Flow of the TransferDaemon
--------------------------
Start of TD daemon:
+ Globally construct a TransferD object.
MAIN() CONTROL:
libc calls main():
+ Set up daemoncore, call dc_main() which calls main_init()
main_init():
+ Call g_td.init();
+ Parse command line and create object representing command line options.
+ The TransferD object has a "Features" object called m_features. This
holds command line options and all their defaults.
+ The valid command line options are:
--schedd <sinfulstring>
To which schedd should the transferd register itself.
--stdin
Get TransferRequests from stdin.
--id <ascii_key>
Used by the transferd to identify itself to the schedd. A shared
"secret" used only to pair an incoming request of a registering
transferd and the schedd's forking of it. This is because the schedd
can fork more than one at a time and need to know which registration
mmatches which reason the schedd needed it.
--timeout <number of seconds>
If there is no work to do, exit in number of seconds.
--shadow <upload|download> [DEMO option, may not be used in production]
The transferd must get a transferrequest via stdin, and then
will connect to a shadow to perform up/down load as requested.
+ If using stdin, call TransferD::accept_transfer_request().
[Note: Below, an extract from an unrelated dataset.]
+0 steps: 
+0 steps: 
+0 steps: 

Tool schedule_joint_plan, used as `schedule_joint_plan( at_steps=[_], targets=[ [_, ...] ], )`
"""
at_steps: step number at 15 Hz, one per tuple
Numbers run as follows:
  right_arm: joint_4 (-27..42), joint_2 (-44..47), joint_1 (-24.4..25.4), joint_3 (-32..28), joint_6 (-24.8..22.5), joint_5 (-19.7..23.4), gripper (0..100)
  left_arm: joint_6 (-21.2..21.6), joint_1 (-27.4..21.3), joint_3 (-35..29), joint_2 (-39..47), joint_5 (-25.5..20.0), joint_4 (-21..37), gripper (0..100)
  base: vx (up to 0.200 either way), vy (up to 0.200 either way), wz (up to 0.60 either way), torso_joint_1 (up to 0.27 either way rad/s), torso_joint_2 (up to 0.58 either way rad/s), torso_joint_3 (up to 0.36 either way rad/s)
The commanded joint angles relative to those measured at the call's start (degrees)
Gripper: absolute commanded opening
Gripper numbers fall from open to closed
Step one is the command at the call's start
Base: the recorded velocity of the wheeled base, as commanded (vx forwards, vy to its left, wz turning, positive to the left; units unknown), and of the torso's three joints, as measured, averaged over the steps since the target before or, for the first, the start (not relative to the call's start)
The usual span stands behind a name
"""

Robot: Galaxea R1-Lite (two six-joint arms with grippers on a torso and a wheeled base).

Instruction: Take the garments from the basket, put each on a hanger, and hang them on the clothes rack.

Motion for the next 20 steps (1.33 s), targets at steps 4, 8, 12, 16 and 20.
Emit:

+ Read the first line of stdin, this represents an "encapsulation
method" which dictates how to process the stuff that comes
after. The function encap_method() converts this line to an
enum. Currently, there is only one: ENCAP_METHOD_OLD_CLASSADS (and
ENCAP_METHOD_UNKNOWN which means I don't know what kind to use).
+ If the encapsulation is validly ENCAP_METHOD_OLD_CLASSADS, then call
the function accept_transfer_request_encapsulation_old_classads().
[accept_transfer_request_encapsulation_old_classads()]:
+ Read the TransferRequest ClassAd from stdin. This details how many
additional job classads are coming down the pipe for this transfer.
+ Create a single TransferRequest object from the above ad.
+ Read multiple work ads (each representing a jobad which the FileTransfer
Object will use as a unit of work for a transfer) and store them into
the TransferRequest object.
+ Since we can only have one transfer request given to the transferd in
the stdin mode, we will generate a "capability" that represents the
TransferRequest and associate the transfer request with the capability.
+ Since we have work to do, ensure our inactivity timer will not be fired.
+ Mark ourselves initialized.
+ Tell the schedd I'm alive and ready: [g_td.register_to_schedd()]
+ Determine the location of the schedd from the Features object.
+ Get my own sinful string.
+ Create a DCSchedd object to the schedd.
+ The DCSched object knows how to register the treansferd via the
schedd.register_transferd(...) call: [DCSchedd::register_transferd()]
+ StartCommand the TRANSFERD_REGISTER command to the schedd.
+ Force authentication
+ Send a registration request classad that includes:
- ATTR_TREQ_TD_SINFUL: sinful string of TransferDaemon
- ATTR_TREQ_TD_ID: id string of secret key given by the schedd on the
command line.
+ The reponse ad from the schedd contains:
- ATTR_TREQ_INVALID_REQUEST which is either TRUE or FALSE
- If FALSE, then ATTR_TREQ_INVALID_REASON is defined.
+ If the registration is:
Not valid: EXCEPT
Valid: Store the socket to the schedd as m_update_sock. This is a connection
that is used to send updates about TransferRequests from the transferd to
the schedd.
+ Return from g_td.init();
+ Call g_td.register_timers():
+ Register: TransferD::process_active_requests_timer()
This timer is commented out.
I apologize because I don't know why, and this is one of the major
means by which the TransferD performs its functions. I think it was
commented out so all of this stuff could be merged into mainline
HTCondor and not affect anything before we could finish it all.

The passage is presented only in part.